- [PROBLEM REQUIREMENTS] Lift out each line of the data that holds "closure".

###

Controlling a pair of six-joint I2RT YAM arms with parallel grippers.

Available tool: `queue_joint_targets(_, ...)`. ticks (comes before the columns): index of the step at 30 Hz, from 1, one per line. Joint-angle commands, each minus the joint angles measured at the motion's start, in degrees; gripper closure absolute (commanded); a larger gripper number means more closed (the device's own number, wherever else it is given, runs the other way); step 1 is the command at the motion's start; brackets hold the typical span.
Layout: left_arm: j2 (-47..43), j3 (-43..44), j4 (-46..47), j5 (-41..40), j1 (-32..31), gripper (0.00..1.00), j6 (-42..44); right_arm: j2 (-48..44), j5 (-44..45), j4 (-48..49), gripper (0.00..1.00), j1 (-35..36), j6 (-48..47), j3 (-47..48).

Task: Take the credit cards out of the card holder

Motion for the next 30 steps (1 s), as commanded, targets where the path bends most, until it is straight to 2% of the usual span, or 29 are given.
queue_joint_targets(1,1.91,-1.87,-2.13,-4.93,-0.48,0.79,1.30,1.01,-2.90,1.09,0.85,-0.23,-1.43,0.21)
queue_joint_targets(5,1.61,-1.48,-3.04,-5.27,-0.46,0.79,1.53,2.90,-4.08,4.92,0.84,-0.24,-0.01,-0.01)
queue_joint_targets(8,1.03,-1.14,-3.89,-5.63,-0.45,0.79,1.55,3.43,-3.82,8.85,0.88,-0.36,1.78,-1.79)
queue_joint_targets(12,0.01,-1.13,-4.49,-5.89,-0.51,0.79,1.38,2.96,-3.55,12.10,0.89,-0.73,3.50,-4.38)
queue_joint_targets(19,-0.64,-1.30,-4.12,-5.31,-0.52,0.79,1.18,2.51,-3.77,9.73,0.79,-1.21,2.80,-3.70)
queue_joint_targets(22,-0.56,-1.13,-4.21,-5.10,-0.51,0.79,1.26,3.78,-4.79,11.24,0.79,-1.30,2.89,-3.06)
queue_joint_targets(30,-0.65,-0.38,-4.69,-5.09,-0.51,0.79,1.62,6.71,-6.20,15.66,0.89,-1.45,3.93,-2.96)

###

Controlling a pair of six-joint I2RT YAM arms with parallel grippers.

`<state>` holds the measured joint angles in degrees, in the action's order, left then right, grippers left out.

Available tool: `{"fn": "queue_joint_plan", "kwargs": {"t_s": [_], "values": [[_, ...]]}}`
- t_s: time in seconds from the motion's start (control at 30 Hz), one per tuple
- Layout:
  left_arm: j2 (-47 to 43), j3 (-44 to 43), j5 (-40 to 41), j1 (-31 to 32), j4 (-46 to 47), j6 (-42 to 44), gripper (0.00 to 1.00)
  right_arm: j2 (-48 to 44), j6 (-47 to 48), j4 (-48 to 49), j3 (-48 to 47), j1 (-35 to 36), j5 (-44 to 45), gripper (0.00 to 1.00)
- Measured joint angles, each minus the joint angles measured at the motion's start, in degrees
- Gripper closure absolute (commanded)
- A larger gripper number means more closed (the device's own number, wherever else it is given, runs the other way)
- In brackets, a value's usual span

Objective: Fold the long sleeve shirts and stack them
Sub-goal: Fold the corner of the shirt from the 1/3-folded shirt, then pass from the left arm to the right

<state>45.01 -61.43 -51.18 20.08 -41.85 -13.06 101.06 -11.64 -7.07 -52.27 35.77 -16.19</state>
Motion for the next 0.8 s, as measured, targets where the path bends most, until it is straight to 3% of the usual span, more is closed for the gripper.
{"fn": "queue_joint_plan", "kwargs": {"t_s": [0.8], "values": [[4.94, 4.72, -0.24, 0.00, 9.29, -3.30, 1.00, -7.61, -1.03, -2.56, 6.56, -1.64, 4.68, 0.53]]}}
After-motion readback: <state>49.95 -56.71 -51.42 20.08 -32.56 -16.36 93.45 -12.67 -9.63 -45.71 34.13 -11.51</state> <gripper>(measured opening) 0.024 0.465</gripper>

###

- [REPLY]
Available tool: `queue_joint_targets(_, ...)`. ticks (comes before the columns): index of the step at 30 Hz, from 1, one per line. Joint-angle commands, each minus the joint angles measured at the motion's start, in degrees; gripper closure absolute (commanded); a larger gripper number means more closed (the device's own number, wherever else it is given, runs the other way); step 1 is the command at the motion's start; brackets hold the typical span.
- Gripper closure absolute (commanded)

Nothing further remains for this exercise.